Review: The Postmodern Condition

The Postmodern Condition
The Postmodern Condition: A Report on Knowledge
Jean-François Lyotard
Minneapolis: University of Minnesota Press, 1984

Review Copyright © 2003 Garret Wilson — 8 February 2003 3:00pm

Jean-François Lyotard, in The Postmodern Condition: A Report on Knowledge, describes postmodernity, which he famously describes as "an incredulity toward metanarratives" (xxiv). To understand that requires understanding Lyotard's terminology.

Lyotard uses language games and liguistic pragmatics from thinkers such as Wittgenstein to describe particular ways of expressing concepts. Scientific denotative knowledge (e.g. "the sky is blue") has used various narrative utterances (stories or explanations) to legitimize itself, such as "knowledge following some path to enlightenment" or "knowledge to emancipate humanity." Most recently, scientific knowledge has used the narrative of perfomativity and effeciency to legitimize its existence.

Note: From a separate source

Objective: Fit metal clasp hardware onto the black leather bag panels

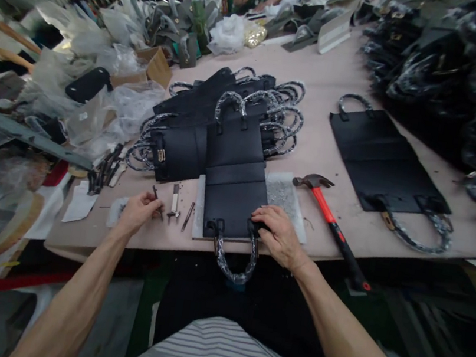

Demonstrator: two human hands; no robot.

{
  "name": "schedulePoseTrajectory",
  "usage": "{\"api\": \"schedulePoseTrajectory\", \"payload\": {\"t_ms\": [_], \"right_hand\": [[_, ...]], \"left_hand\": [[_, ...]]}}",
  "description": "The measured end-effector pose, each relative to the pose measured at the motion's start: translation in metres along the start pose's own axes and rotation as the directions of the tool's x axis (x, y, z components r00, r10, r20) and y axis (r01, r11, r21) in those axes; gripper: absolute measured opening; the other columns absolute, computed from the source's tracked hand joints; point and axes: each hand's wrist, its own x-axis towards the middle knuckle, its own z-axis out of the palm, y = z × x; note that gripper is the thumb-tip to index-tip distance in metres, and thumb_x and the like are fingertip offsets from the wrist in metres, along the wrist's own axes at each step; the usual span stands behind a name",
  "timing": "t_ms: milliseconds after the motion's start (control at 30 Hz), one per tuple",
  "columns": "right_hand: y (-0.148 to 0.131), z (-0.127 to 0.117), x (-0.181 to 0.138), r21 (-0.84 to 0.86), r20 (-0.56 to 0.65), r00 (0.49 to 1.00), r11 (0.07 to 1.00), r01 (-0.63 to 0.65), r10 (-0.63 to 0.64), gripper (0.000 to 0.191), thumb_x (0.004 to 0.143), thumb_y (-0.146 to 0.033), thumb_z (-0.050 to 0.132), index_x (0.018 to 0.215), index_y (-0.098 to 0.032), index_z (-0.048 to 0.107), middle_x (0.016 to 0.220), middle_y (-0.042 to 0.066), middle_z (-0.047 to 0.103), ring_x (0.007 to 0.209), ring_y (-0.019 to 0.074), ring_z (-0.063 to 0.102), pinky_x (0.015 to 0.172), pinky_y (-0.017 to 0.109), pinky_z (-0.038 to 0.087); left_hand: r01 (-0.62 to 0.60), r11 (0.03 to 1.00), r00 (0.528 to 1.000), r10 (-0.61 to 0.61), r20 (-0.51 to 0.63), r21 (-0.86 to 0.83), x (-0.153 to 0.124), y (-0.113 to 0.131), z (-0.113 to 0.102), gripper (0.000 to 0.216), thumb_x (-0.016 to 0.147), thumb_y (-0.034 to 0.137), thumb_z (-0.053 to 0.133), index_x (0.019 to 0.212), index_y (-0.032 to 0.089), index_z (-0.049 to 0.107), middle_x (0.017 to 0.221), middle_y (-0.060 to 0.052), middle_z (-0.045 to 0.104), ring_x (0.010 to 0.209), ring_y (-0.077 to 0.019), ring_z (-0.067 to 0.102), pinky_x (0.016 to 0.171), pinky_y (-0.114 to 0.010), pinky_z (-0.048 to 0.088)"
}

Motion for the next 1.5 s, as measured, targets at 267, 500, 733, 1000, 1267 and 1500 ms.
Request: {"api": "schedulePoseTrajectory", "payload": {"t_ms": [267, 500, 733, 1000, 1267, 1500], "right_hand": [[-0.001, 0.001, -0.001, -0.003, -0.008, 1.0, 1.0, -0.025, 0.024, 0.03, 0.087, -0.015, 0.051, 0.11, -0.025, 0.068, 0.116, 0.006, 0.07, 0.115, 0.0275, 0.059, 0.109, 0.058, 0.04], [-0.003, 0.0, 0.001, -0.014, -0.009, 1.0, 1.0, -0.025, 0.025, 0.031, 0.086, -0.014, 0.051, 0.11, -0.025, 0.068, 0.115, 0.006, 0.07, 0.114, 0.0269, 0.06, 0.108, 0.056, 0.041], [-0.003, 0.001, 0.001, -0.021, -0.016, 0.999, 0.999, -0.039, 0.039, 0.031, 0.086, -0.014, 0.05, 0.109, -0.025, 0.068, 0.113, 0.006, 0.07, 0.113, 0.027, 0.06, 0.107, 0.057, 0.042], [-0.004, 0.0, 0.002, -0.037, -0.012, 1.0, 0.999, -0.02, 0.019, 0.031, 0.086, -0.012, 0.049, 0.109, -0.025, 0.066, 0.114, 0.006, 0.069, 0.113, 0.0266, 0.06, 0.107, 0.057, 0.042], [-0.005, 0.0, 0.003, -0.034, -0.03, 0.999, 0.999, -0.015, 0.014, 0.03, 0.085, -0.013, 0.05, 0.108, -0.025, 0.066, 0.112, 0.005, 0.07, 0.111, 0.0264, 0.061, 0.106, 0.056, 0.043], [-0.003, 0.0, 0.002, -0.046, -0.025, 1.0, 0.999, -0.003, 0.001, 0.031, 0.084, -0.011, 0.05, 0.108, -0.023, 0.065, 0.113, 0.007, 0.069, 0.112, 0.0265, 0.059, 0.106, 0.056, 0.042]], "left_hand": [[-0.116, 0.764, 0.983, 0.179, 0.035, -0.635, -0.041, 0.044, 0.053, 0.059, 0.068, 0.043, 0.085, 0.113, 0.018, 0.057, 0.091, -0.005, 0.075, 0.085, -0.0221, 0.076, 0.078, -0.037, 0.063], [-0.214, 0.665, 0.898, 0.422, 0.123, -0.715, -0.077, 0.061, 0.131, 0.031, 0.083, 0.037, 0.078, 0.1, 0.018, 0.061, 0.099, -0.007, 0.077, 0.094, -0.0225, 0.076, 0.093, -0.043, 0.062], [-0.35, 0.72, 0.86, 0.501, 0.099, -0.599, -0.092, 0.054, 0.144, 0.016, 0.092, 0.027, 0.066, 0.104, 0.018, 0.061, 0.103, -0.008, 0.076, 0.099, -0.0211, 0.075, 0.094, -0.039, 0.061], [-0.48, 0.771, 0.829, 0.555, 0.071, -0.42, -0.095, 0.041, 0.144, 0.019, 0.092, 0.025, 0.067, 0.109, 0.018, 0.066, 0.106, -0.008, 0.076, 0.098, -0.0198, 0.074, 0.092, -0.034, 0.061], [-0.52, 0.781, 0.83, 0.557, 0.011, -0.347, -0.094, 0.034, 0.149, 0.016, 0.093, 0.029, 0.066, 0.106, 0.019, 0.068, 0.104, -0.007, 0.077, 0.1, -0.0206, 0.074, 0.096, -0.037, 0.059], [-0.556, 0.75, 0.805, 0.594, -0.007, -0.358, -0.094, 0.031, 0.152, 0.017, 0.093, 0.028, 0.067, 0.107, 0.018, 0.065, 0.102, -0.007, 0.077, 0.098, -0.0201, 0.075, 0.094, -0.036, 0.06]]}}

The problem inherent in systems seeking to make themselves more efficient is that efficiency is gained in stops and starts, in revolutions and retreats, ever-moving and ever-changing. This inevitably invalidates old narratives and brings in new—bringing, I suppose, an "incredulity" of any narrative about the narratives. (Surely The Postmodern Condition is a metanarrative.) In Lyotard's view, though postmodernism is not only a result but a cause of further change. "Postmodernism thus understood is not modernism at its end but in the nascent state, and this state is constant" (79).